Tom didn’t say it, but that’s exactly what he had been thinking of.
“Now that you’re all caught up on the situation, I’d better get going,” Tom said. “Are you going to be okay?”
“Yeah; I’m fine,” Frankie said.
Both of them stood, and Frankie followed Tom to the door. Tom put his shoes on, took his coat down from the peg and slipped it on. Frankie opened the door for him and Tom stepped out onto the stoop.
“Thanks for coming,” Frankie said. “I appreciate the fact that you’re keeping me involved.”
“What else could I do? I’ll see you again soon, Frank.”
“Don’t go playing around in any more mud,” Frankie shot at him as he closed the door.
“Smart ass,” Tom whispered, but he had to admit it was pretty funny.
When he got about halfway to the McDonald’s where he had left his car parked his cellphone chirped in his pocket. Tom pulled the phone out and stared at the screen; it was an unknown number.
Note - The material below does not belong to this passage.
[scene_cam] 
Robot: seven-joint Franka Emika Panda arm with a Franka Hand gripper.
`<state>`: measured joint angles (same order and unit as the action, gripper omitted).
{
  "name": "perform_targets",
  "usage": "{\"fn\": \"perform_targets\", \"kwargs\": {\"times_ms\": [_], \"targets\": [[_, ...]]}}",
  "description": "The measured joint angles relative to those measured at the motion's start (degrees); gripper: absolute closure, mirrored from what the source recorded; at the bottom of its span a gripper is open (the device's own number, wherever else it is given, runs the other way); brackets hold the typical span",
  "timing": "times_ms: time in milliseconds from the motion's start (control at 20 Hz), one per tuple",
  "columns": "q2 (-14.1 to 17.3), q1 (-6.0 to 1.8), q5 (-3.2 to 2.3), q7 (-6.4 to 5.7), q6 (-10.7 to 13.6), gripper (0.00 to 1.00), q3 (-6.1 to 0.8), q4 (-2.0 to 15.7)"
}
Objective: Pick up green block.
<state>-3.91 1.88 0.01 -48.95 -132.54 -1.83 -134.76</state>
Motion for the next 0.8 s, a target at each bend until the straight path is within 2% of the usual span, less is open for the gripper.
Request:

He answered it.
“Tom speaking.”
“And this is Frankie speaking. Just so you know, this is my cell number. My parents bought me this phone for my birthday last April. Now you can get in touch with me without having to go sneaking around backyards. Talk to you later.”
“Later,” Tom agreed.
Frankie hung up and Tom saved the number to his directory, feeling stupid for not thinking to ask the boy a simple question like, “Hey Frank, do you have a phone I can reach you on?”
As he started walking again a light rain started coming down, and Tom put his hood up. When he got to the McDonald’s he went inside and bought a large coffee, then went back out to his car. He thought for a while in the car as he sat and drank the coffee. When he was finished with it he opened his window and tossed the empty cup into a nearby trash can. He started the car and drove out of the McDonald’s parking lot, then headed for the Review offices. He had resolved to put in an appearance, even if he was only going to spend the day playing solitaire on his computer. Maybe he would even dig up some fluff story to write about to keep Charlie off his back.